Breast cancer is the most commonly diagnosed malignancy and a leading cause of cancer-related death in women worldwide. It also exhibits pronounced racial disparities in terms of incidence and clinical outcomes. There has been a growing interest in research community to better understand the role of the microenvironment in cancer. Several lines of evidence have highlighted the significance of chronic inflammation at the local and/or systemic level in breast tumor pathobiology. Inflammation can influence breast cancer progression, metastasis and therapeutic outcome by establishing a tumor supportive immune microenvironment. These processes are mediated through a variety of cytokines and hormones that exert their biological actions either locally or distantly via systemic circulation. Targeting of immune and inflammatory pathways has met tremendous success in some cancers underscoring the importance of research to further our understanding of these systems in breast cancer. This knowledge can be helpful not only in the development of novel prevention and therapeutic strategies, but also help in better prediction of therapeutic responses in patients. This review summarizes some of the significant findings on the role of inflammation in breast cancer to gain collective molecular and mechanistic insights. We also discuss ongoing efforts and future outlook to exploit the existing knowledge for improved breast cancer management.

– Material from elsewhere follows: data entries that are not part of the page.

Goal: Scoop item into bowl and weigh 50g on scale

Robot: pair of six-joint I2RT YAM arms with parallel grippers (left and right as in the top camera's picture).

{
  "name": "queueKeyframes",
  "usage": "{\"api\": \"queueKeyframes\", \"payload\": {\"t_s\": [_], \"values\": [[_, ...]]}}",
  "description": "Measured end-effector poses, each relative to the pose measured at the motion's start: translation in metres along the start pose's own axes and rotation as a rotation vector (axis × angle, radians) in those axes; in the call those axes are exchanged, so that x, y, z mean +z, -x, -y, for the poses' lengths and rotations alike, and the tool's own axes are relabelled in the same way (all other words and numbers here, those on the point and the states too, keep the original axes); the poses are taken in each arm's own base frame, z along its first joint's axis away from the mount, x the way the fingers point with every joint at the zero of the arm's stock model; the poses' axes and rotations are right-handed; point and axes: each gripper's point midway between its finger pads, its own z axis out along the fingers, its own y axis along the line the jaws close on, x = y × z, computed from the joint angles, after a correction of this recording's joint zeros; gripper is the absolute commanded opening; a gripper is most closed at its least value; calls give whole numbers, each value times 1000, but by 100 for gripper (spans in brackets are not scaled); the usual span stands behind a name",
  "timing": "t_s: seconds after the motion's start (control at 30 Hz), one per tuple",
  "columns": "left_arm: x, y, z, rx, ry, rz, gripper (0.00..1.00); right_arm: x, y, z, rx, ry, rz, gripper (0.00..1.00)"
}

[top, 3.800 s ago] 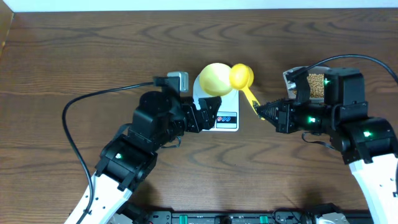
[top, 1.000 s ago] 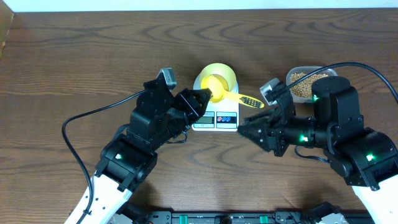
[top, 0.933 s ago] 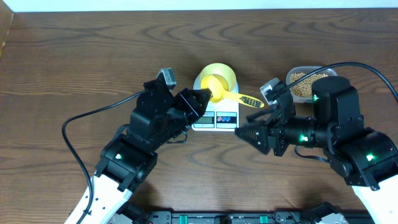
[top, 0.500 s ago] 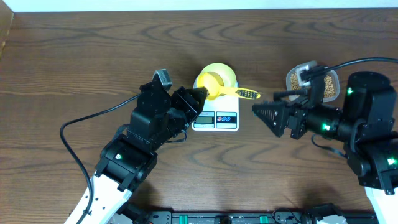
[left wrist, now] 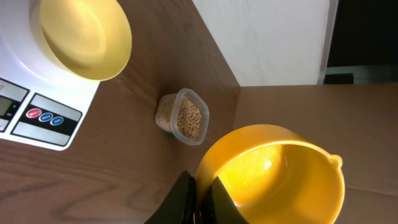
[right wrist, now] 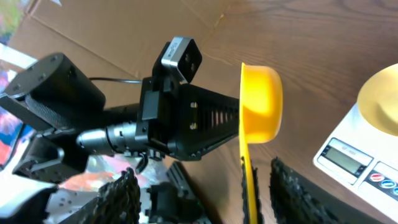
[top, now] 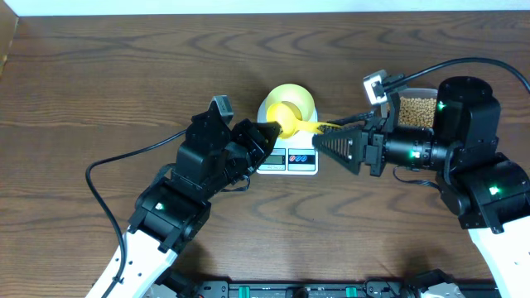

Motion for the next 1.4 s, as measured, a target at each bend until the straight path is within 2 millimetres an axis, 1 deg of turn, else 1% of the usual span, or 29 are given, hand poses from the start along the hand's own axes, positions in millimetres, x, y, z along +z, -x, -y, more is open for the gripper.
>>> {"api": "queueKeyframes", "payload": {"t_s": [0.07, 0.1, 0.23, 0.33, 0.63, 0.7, 0.8, 0.87, 0.97, 1.1, 1.17, 1.2, 1.27, 1.3, 1.37, 1.4], "values": [[1, 0, 0, -4, 2, -1, 7, 0, 1, 3, 6, -14, 6, 46], [1, 0, -1, -5, 2, -1, 7, 0, 1, 3, 10, -18, 8, 40], [1, 0, -1, -7, 3, -1, 7, 4, 2, 11, 29, -33, 1, 39], [1, 0, -1, -8, 4, -1, 7, 11, 1, 18, 44, -38, -16, 31], [1, 0, -1, -8, 4, -1, 7, 12, 3, 22, 46, -55, -9, 25], [1, 0, -1, -8, 4, -1, 7, 12, 4, 23, 40, -64, 0, 25], [1, 0, -1, -8, 4, -1, 7, 12, 7, 23, 32, -68, 8, 22], [1, 0, -1, -8, 4, -1, 7, 12, 7, 24, 31, -70, 10, 19], [1, 0, -1, -8, 4, -1, 7, 12, 7, 24, 28, -71, 10, 18], [1, 0, -1, -8, 4, -1, 7, 12, 7, 24, 25, -71, 10, 11], [1, 0, -1, -8, 4, -1, 7, 12, 7, 24, 22, -71, 10, 6], [1, 0, -1, -8, 4, -1, 7, 12, 7, 24, 22, -71, 10, 1], [1, 0, -1, -8, 4, -1, 8, 12, 7, 24, 21, -72, 11, 1], [1, 0, -1, -8, 4, -1, 17, 12, 7, 24, 20, -73, 11, 1], [1, 0, -1, -8, 3, -1, 51, 12, 7, 24, 20, -74, 11, 1], [1, 0, -1, -11, 3, -2, 64, 12, 7, 24, 20, -74, 12, 1]]}}
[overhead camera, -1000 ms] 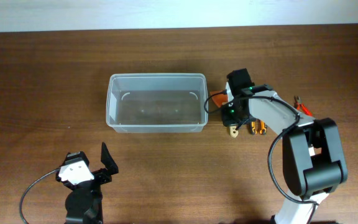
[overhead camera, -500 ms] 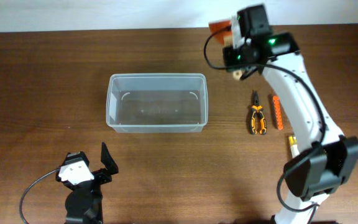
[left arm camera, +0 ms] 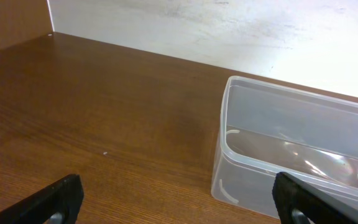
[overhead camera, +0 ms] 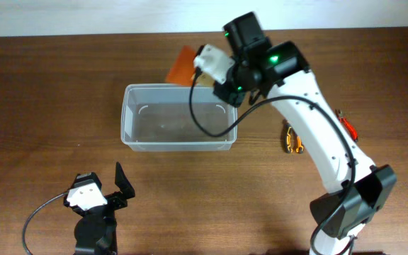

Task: Pack container
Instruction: 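Lift the scraper and lower it into the clear container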

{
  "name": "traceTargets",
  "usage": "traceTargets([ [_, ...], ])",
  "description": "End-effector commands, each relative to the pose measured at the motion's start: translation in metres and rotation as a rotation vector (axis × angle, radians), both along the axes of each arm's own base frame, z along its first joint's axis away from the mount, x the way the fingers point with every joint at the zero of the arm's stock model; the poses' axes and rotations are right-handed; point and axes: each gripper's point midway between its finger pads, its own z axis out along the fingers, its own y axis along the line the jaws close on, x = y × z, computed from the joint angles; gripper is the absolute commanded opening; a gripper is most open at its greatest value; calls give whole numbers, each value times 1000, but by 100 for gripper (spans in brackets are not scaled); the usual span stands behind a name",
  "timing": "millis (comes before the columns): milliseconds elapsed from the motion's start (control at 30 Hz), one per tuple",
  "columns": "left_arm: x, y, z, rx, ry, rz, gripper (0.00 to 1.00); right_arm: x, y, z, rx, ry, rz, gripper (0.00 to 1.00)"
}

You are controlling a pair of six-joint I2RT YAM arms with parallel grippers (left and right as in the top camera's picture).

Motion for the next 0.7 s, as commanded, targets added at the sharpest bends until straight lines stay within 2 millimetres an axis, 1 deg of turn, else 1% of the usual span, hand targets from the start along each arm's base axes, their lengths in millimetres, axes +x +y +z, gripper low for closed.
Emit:
traceTargets([
  [0,0,0,0,9,-1,-1,99,-15,24,-12,-48,-25,207,4],
  [167,0,0,0,9,-1,-1,99,-21,43,-44,-84,29,269,4],
  [233,0,0,0,9,-1,-1,99,-21,54,-67,-100,64,290,4],
  [400,0,0,0,9,-1,-1,99,-24,74,-110,-130,122,329,4],
  [433,0,0,0,9,-1,-1,99,-25,75,-115,-133,130,331,4],
  [467,0,0,0,9,-1,-1,99,-28,79,-124,-138,152,342,4],
  [633,0,0,0,9,-1,-1,99,-35,83,-152,-149,228,338,4],
  [667,0,0,0,9,-1,-1,99,-35,83,-153,-151,231,338,4],
])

Keywords: Breast cancer (BC); immune suppression; inflammation; tumor microenvironment (TME).

Figure 1

Histological and molecular classification of breast cancer. Classification is based on architectural features, growth pattern and the genetic landscape of breast tumors. IDC, invasive ductal carcinoma.

Figure 2

Schematic representation of the components of the inflammatory tumor microenvironment. Tumor-derived soluble factors induce mobilization and reprogramming of immune cells and activation of stromal cells in the tumor-adjacent extracellular matrix. Cytokines and/or growth factors secreted by these immune or stromal cells further regulate the activity of recruited immune cells leading to the sustenance of tumor favoring inflammatory tumor microenvironment. IL, interleukin; TGF-β, transforming growth factor β; MCP-1, monocyte chemoattractant protein-1; CSF, colony stimulating factor; NK, natural killer; PAI-1, plasminogen activator inhibitor-1; Arg-1, arginase 1.

Figure 3

Contribution of inflammatory tumor microenvironment in breast cancer progression. Interaction between the cells in the tumor microenvironment leads to enhanced production of cytokines, growth factors, angiogenic factors and proteolytic enzymes that help in sustaining tumor growth, promoting angiogenesis, and tumor cell invasion and metastasis. IL, interleukin; TGF-β, transforming growth factor β; MMP, matrix metalloproteinase; GM-CSF, granulocyte-macrophage colony stimulating factor; MCP-1, monocyte chemoattractant protein-1; VEGF, vascular endothelial growth factor.